* [Exercise directions]:
Find the line containing "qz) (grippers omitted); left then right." in the records below. Copy exactly that line and each one after it, ending at the line containing "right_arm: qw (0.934", and nothing more.
________________________
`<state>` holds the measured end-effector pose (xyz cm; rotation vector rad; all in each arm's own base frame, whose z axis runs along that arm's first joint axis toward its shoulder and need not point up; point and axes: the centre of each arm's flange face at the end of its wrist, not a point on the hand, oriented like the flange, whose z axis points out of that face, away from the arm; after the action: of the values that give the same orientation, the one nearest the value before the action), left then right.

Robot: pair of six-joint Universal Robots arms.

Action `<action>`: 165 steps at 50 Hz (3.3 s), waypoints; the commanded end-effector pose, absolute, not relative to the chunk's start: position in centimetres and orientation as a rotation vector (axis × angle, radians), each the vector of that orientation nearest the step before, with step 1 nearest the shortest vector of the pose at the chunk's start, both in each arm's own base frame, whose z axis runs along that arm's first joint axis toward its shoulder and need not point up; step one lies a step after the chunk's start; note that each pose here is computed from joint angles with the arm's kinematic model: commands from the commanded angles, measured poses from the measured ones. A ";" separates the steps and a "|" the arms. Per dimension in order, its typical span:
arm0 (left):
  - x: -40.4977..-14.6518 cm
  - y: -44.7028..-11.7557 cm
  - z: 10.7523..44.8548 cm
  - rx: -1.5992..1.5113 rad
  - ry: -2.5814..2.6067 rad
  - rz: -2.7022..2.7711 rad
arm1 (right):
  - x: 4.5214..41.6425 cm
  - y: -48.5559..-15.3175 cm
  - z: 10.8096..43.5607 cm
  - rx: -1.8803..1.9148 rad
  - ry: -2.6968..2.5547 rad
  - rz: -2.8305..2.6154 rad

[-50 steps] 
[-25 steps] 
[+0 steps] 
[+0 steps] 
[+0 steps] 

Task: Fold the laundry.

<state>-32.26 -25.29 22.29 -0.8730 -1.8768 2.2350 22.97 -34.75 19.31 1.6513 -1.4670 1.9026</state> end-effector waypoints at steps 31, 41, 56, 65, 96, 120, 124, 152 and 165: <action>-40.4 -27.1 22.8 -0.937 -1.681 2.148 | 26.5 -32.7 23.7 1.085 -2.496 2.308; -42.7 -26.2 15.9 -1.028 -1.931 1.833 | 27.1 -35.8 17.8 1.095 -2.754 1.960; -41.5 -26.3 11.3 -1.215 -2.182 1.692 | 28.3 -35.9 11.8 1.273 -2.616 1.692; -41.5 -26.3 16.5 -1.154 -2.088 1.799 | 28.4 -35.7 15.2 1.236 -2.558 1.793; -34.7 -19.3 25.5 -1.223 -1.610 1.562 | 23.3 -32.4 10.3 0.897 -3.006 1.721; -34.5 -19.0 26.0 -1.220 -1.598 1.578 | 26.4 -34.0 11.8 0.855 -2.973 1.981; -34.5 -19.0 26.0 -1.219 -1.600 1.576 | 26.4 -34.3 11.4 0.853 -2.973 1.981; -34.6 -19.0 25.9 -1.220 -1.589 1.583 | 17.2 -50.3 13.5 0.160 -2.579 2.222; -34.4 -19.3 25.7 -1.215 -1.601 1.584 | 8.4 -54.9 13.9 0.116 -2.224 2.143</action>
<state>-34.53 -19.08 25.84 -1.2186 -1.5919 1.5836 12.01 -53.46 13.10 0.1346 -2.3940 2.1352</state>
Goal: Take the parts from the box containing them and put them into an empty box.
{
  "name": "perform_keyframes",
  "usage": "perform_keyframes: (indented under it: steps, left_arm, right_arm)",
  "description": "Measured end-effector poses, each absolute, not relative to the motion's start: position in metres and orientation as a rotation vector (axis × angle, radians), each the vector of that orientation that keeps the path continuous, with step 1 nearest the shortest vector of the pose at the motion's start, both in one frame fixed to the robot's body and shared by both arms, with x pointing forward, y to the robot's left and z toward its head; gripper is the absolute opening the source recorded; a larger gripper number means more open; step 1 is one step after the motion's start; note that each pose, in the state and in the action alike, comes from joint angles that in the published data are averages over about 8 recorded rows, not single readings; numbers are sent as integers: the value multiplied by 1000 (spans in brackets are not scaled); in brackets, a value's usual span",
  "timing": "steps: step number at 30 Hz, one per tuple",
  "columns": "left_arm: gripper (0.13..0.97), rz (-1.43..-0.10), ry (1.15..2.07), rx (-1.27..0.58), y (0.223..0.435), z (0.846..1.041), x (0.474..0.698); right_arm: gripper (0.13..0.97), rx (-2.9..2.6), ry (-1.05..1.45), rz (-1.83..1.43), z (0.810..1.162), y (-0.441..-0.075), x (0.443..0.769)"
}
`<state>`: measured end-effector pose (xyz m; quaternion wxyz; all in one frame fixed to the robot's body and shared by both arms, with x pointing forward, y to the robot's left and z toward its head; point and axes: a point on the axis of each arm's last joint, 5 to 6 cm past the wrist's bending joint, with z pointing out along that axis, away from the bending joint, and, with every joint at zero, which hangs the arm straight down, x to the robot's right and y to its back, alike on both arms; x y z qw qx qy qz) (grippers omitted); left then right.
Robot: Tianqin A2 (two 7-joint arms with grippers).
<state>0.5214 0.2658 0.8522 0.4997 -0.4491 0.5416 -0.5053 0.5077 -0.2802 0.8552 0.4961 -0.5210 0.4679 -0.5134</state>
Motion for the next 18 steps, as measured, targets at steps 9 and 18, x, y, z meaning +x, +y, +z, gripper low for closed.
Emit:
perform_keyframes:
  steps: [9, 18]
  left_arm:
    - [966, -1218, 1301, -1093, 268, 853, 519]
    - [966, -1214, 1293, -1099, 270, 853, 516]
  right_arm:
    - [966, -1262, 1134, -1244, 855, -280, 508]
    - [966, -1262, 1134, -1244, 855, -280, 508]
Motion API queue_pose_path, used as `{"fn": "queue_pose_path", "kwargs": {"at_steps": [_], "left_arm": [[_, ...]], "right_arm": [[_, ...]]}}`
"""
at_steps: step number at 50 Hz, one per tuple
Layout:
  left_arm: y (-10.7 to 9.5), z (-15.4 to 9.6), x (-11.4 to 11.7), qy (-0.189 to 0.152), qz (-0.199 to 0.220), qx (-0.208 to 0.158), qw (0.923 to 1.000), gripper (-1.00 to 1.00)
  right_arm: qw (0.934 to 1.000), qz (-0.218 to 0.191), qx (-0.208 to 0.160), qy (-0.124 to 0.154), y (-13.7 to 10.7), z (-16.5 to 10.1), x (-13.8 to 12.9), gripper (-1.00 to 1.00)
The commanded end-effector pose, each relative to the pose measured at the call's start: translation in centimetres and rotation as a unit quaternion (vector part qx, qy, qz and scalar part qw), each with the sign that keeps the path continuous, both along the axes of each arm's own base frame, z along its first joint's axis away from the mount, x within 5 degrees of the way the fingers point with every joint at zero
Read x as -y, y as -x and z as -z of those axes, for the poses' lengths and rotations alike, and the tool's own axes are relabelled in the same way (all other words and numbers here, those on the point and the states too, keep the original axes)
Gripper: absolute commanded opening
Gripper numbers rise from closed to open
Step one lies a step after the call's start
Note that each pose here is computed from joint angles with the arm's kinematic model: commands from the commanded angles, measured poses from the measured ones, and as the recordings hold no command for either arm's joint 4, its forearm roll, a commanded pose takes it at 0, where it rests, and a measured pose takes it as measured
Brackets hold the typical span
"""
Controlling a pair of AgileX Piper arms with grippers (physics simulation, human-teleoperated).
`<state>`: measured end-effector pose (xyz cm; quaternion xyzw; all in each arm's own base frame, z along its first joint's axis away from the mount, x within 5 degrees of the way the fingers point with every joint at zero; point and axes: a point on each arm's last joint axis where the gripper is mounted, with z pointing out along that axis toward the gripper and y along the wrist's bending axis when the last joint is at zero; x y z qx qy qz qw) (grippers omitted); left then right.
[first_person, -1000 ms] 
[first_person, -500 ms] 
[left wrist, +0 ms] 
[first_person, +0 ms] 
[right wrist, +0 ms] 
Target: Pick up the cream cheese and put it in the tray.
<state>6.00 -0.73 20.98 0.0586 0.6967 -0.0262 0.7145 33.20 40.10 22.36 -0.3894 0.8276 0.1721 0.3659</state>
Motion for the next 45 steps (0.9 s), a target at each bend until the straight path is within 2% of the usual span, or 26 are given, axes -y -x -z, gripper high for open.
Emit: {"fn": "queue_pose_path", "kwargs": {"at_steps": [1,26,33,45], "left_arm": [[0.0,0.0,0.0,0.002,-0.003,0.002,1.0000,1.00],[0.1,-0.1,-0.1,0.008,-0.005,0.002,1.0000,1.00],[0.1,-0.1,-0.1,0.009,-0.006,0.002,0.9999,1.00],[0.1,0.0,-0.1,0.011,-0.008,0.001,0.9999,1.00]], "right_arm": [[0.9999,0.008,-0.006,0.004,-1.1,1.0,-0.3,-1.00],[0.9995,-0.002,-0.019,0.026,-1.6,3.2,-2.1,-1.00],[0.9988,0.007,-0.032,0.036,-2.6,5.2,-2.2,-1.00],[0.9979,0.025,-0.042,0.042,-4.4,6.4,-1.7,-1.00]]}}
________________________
* [Solution for this task]:
`<state>`: measured end-effector pose (xyz m; quaternion wxyz; all in one frame fixed to the robot's body and shared by both arms, with x pointing forward, y to the robot's left and z toward its head; point and axes: a point on the axis of each arm's last joint, 5 to 6 cm past the wrist's bending joint, with z pointing out along that axis, away from the bending joint, and, with every joint at zero, which hangs the arm straight down, x to the robot's right and y to its back, alike on both arms; x y z qw qx qy qz) (grippers omitted); left then right.
Robot: Tianqin A2 (two 7-joint arms with grippers).
<state>0.5214 0.2658 0.8522 0.4997 -0.4491 0.5416 -0.5053 0.5077 -0.2802 0.8552 0.4961 -0.5210 0.4679 -0.5134</state>
Motion for the next 18 steps, as measured, targets at steps 9 and 18, x, y, z meaning +x, +y, +z, gripper low for closed.
Emit:
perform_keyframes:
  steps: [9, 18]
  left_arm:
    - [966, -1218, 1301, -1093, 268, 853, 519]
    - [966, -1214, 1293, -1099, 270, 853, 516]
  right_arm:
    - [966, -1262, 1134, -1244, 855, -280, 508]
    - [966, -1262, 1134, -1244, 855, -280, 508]
Motion API queue_pose_path, used as `{"fn": "queue_pose_path", "kwargs": {"at_steps": [_], "left_arm": [[_, ...]], "right_arm": [[_, ...]]}}`
"""
at_steps: step number at 50 Hz, one per tuple
Layout:
  left_arm: y (-10.7 to 9.5), z (-15.4 to 9.6), x (-11.4 to 11.7), qy (-0.189 to 0.152), qz (-0.199 to 0.220), qx (-0.208 to 0.158), qw (0.923 to 1.000), gripper (-1.00 to 1.00)
  right_arm: qw (0.934 to 1.000), qz (-0.218 to 0.191), qx (-0.208 to 0.160), qy (-0.124 to 0.154), y (-13.7 to 10.7), z (-16.5 to 10.1), x (-13.8 to 12.9), gripper (-1.00 to 1.00)

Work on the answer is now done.